REQUIRED ACTION.
The word "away" marks the lines to find; copy every such line from the data below.
Top of INFORMATION PROVIDED
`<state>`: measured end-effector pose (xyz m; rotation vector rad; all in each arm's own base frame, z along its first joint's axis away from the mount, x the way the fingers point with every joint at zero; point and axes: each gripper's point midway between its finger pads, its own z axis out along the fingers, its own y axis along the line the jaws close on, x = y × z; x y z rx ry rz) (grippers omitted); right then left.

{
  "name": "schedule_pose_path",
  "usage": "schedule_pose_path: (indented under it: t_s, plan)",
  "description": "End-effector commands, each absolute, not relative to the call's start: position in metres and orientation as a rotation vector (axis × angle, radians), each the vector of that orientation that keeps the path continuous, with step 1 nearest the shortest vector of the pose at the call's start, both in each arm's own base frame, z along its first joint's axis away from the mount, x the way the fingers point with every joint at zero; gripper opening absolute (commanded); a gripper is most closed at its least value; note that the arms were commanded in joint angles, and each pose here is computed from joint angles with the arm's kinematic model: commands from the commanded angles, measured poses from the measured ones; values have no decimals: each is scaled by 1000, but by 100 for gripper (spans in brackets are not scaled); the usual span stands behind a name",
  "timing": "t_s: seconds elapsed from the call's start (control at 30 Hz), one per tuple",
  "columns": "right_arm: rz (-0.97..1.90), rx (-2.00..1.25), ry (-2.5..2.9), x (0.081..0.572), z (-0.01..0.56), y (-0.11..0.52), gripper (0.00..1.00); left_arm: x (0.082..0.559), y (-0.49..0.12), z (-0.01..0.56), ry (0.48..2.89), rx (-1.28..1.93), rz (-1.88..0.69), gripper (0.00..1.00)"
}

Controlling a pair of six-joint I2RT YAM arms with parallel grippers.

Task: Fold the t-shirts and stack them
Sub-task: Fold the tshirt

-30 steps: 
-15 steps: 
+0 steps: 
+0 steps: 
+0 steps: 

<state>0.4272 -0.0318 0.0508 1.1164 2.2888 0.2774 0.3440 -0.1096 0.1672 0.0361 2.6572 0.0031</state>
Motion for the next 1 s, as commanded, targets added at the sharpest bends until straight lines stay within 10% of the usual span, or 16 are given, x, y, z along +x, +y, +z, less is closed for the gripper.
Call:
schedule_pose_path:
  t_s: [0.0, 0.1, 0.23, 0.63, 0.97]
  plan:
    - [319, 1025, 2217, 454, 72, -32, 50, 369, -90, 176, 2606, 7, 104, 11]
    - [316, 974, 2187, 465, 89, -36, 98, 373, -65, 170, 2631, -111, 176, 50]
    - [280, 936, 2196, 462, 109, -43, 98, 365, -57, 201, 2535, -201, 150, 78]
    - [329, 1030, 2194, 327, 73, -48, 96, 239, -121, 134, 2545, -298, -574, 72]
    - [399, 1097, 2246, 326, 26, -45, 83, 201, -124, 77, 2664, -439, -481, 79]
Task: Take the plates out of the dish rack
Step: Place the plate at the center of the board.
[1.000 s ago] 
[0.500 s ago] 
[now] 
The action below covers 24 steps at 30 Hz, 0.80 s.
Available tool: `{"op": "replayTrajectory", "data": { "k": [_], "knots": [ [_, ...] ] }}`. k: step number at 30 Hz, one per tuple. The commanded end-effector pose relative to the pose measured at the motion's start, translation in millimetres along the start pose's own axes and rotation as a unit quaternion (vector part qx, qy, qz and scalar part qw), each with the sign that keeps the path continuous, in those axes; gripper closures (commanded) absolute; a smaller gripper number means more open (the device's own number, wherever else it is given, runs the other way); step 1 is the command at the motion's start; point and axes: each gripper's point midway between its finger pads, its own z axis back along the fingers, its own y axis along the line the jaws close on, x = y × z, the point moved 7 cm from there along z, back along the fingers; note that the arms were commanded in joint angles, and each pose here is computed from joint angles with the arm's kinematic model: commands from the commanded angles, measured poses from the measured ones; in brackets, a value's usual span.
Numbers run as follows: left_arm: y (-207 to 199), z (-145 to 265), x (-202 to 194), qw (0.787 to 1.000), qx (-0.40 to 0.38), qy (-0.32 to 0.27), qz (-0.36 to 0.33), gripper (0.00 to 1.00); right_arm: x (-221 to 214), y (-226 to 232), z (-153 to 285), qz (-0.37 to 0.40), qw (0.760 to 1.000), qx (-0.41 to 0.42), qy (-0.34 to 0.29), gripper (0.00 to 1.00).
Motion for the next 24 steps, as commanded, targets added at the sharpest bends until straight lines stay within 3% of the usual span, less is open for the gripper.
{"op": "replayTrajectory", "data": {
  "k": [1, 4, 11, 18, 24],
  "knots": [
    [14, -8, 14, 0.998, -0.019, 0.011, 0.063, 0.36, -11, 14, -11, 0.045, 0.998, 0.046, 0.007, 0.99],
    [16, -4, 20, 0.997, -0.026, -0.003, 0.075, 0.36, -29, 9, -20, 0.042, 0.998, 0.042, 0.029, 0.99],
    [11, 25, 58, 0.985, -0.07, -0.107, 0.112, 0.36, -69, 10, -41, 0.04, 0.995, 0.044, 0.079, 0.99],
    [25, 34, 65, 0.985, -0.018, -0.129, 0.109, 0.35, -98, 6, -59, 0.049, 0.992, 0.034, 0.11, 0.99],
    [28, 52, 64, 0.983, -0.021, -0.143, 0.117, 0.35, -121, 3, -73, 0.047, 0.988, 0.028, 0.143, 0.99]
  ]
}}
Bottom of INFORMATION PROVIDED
SOLUTION.
`<state>`: measured end-effector pose (xyz m; rotation vector rad; all in each arm's own base frame, z along its first joint's axis away from the mount, x the way the fingers point with every joint at zero; point and axes: each gripper's point midway between its finger pads, its own z axis out along the fingers, its own y axis along the line the jaws close on, x = y × z; x y z rx ry rz) (grippers omitted); right then left.
  "description": "End-effector commands, each absolute, not relative to the call's start: position in metres and orientation as a rotation vector (axis × angle, radians), each the vector of that orientation that keeps the path continuous, with step 1 nearest the shortest vector of the pose at the call's start, both in each arm's own base frame, z along its first joint's axis away from the mount, x the way the fingers point with every joint at zero; gripper opening absolute (commanded); a gripper is most closed at its least value; note that the arms were commanded in joint angles, and each pose here is computed from joint angles with the arm's kinematic model: commands from the commanded angles, measured poses from the measured ones; values have no decimals: each is scaled by 1000, but by 100 for gripper (spans in brackets are not scaled); the usual span stands behind a name",

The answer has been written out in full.